かんたんデジタル現場帳票「tebiki現場分析」を展開する現場改善ラボ編集部です。
「管理図って、そもそも何?」「どうやって作ればいいの?」「異常値の見分け方がわからない」と疑問を抱えていませんか?
製造現場や品質管理の分野で活用されている「管理図」は、製品や工程の「ばらつき」を視覚化し、異常を早期に発見するための重要なツールです。しかし、初めて触れる方にとっては、専門用語や統計の考え方がハードルに感じられることも少なくありません。
本記事では、初心者にもわかりやすく、管理図の基本から種類、読み取り方、異常の判定ルール、さらにはエクセルを使った作成方法までを丁寧に解説します。
目次
管理図とは何か?現場品質を「見える化」する基本知識
管理図とは、製品や工程の品質を数値として記録し、一定期間におけるバラツキの傾向を可視化できる折れ線グラフのことです。単なる記録ではなく、中心線と上下限の管理限界線を設けることで、工程が「管理された状態」にあるか、それとも「異常な変動」が起きているかを見極めることができます。
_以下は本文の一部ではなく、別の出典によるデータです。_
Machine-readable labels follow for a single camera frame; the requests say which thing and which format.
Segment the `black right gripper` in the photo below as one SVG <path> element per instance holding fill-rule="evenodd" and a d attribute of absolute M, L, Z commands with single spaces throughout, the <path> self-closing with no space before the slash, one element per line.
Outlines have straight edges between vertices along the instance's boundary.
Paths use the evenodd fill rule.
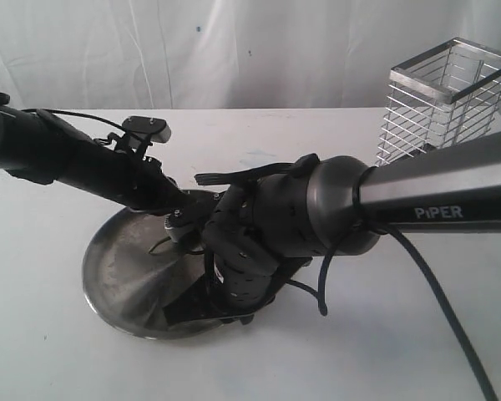
<path fill-rule="evenodd" d="M 168 327 L 206 326 L 221 321 L 250 324 L 255 313 L 267 306 L 292 278 L 292 271 L 271 277 L 226 274 L 221 282 L 216 274 L 204 274 L 163 307 Z"/>

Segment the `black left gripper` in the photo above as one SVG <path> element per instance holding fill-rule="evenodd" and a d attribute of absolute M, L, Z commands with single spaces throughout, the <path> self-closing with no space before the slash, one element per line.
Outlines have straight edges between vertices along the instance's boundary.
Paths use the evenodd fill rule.
<path fill-rule="evenodd" d="M 161 216 L 197 202 L 163 173 L 157 159 L 126 157 L 126 167 L 114 178 L 118 188 L 112 200 L 133 212 Z"/>

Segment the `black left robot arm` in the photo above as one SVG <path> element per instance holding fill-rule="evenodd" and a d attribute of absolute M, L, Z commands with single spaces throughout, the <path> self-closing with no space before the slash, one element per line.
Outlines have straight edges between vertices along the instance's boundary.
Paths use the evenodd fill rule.
<path fill-rule="evenodd" d="M 163 215 L 195 203 L 146 155 L 171 132 L 163 119 L 128 117 L 102 139 L 93 139 L 58 111 L 9 107 L 0 92 L 0 170 L 39 185 L 57 181 L 122 206 Z"/>

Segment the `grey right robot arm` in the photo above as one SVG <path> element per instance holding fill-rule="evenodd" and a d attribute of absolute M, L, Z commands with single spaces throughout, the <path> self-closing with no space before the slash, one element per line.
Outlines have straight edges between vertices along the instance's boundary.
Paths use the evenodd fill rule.
<path fill-rule="evenodd" d="M 315 257 L 358 256 L 387 229 L 501 232 L 501 132 L 369 166 L 310 154 L 232 173 L 200 236 L 203 275 L 164 308 L 166 322 L 246 320 Z"/>

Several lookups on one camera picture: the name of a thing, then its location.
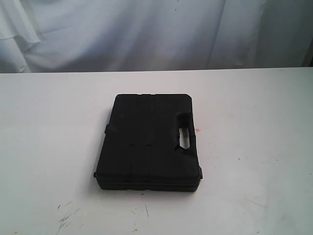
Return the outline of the black plastic carry case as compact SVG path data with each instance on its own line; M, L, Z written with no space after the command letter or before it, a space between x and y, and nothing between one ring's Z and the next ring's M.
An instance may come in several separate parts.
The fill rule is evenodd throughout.
M94 177L106 190L196 191L202 170L191 96L118 94Z

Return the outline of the white backdrop curtain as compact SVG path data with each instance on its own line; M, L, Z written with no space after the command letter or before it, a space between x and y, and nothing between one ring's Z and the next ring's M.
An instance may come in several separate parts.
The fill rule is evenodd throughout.
M0 71L300 67L310 0L3 0Z

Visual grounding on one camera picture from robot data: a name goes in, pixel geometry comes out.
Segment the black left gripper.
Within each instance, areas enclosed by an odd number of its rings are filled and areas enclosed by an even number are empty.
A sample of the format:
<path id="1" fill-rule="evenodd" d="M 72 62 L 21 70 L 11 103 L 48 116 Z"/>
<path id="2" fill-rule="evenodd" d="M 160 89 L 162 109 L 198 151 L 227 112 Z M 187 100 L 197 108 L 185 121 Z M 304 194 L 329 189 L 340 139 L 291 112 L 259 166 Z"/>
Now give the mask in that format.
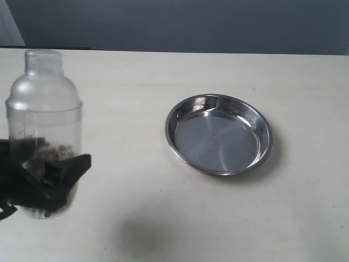
<path id="1" fill-rule="evenodd" d="M 41 182 L 16 163 L 30 160 L 45 145 L 46 139 L 40 137 L 1 140 L 2 215 L 14 214 L 18 206 L 50 212 L 60 209 L 67 204 L 72 188 L 92 166 L 90 154 L 46 161 Z"/>

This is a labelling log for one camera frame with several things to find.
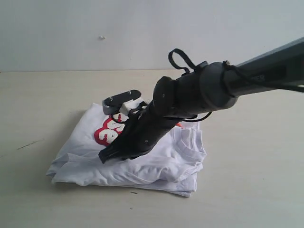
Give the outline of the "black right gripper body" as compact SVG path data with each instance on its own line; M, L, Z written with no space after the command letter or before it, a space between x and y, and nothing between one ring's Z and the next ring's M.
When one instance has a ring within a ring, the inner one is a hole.
M148 154L157 142L181 120L176 117L163 117L156 113L153 103L135 117L135 121L121 134L122 143L128 147L128 154Z

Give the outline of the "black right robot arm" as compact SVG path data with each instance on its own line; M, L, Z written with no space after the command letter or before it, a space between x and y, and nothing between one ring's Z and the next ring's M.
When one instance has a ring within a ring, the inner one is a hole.
M174 49L168 60L179 55L186 66L177 79L163 76L155 85L152 100L135 108L126 105L141 97L137 90L111 96L103 111L114 117L127 116L122 133L99 152L101 162L135 159L148 154L157 142L179 122L198 122L214 111L231 108L242 95L270 90L304 90L304 40L299 38L239 65L228 61L194 64L181 50Z

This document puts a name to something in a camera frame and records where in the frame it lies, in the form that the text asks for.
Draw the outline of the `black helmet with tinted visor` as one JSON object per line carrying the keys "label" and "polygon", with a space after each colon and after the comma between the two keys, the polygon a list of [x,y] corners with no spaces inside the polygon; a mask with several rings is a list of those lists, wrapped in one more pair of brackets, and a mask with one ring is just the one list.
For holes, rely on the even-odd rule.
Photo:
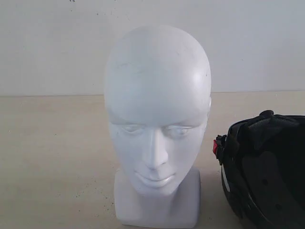
{"label": "black helmet with tinted visor", "polygon": [[265,110],[218,135],[225,197],[245,229],[305,226],[305,118]]}

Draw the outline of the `white mannequin head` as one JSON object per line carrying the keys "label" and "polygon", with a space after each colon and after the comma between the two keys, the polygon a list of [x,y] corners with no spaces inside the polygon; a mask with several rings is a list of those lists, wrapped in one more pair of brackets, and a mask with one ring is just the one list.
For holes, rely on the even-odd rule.
{"label": "white mannequin head", "polygon": [[104,79],[119,169],[117,219],[128,226],[191,229],[199,218],[194,167],[211,109],[211,71],[201,44],[165,25],[141,26],[113,47]]}

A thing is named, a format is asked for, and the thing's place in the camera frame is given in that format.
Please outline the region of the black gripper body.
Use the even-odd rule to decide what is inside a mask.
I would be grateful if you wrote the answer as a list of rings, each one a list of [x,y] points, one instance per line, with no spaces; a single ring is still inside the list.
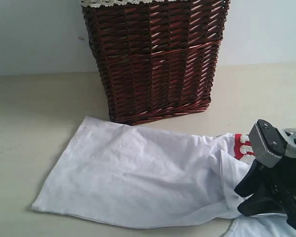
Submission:
[[[286,214],[287,224],[296,230],[296,158],[283,156],[269,175],[277,212]]]

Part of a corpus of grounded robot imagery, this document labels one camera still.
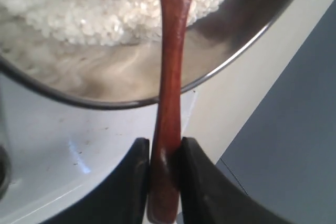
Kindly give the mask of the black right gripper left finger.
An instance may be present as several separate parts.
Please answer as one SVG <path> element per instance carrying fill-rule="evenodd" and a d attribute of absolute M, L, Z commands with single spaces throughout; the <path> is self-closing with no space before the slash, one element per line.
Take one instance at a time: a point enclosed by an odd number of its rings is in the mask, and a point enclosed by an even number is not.
<path fill-rule="evenodd" d="M 137 138 L 104 181 L 47 223 L 142 223 L 148 171 L 149 140 Z"/>

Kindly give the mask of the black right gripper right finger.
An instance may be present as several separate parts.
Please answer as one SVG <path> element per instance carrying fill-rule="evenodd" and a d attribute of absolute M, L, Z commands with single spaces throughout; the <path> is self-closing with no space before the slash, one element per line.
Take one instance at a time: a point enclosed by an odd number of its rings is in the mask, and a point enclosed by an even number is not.
<path fill-rule="evenodd" d="M 287 223 L 232 184 L 191 137 L 181 142 L 180 188 L 184 223 Z"/>
つまり、品質が安定している状態を維持するために、異常を早期に発見し、問題が大きくなる前に対応できるのが管理図の強みです。QC活動の一環としても広く活用されており、継続的な改善には欠かせないツールといえるでしょう。
現場での「感覚的な判断」から脱却し、数値に基づいた品質管理を実現したい方は、まずこの管理図の基本を押さえておくことが第一歩です。
管理図はQC七つ道具のひとつ
管理図は、「QC七つ道具」の中でも、工程の安定性を監視する役割を担う重要なツールです。QC七つ道具とは、品質管理を科学的に行うために用いられる7つの手法で、以下の通りです。
- パレート図
- 特性要因図
- ヒストグラム
- グラフ
- チェックシート
- 散布図
- 管理図
これらはどれも製造業だけでなく、サービス業や医療業界などでも応用されており、管理図はとくに工程のバラツキを定量的に捉えることに長けています。QC活動を体系的に進めたい企業では、まずこの7つのツールを活用することが基本です。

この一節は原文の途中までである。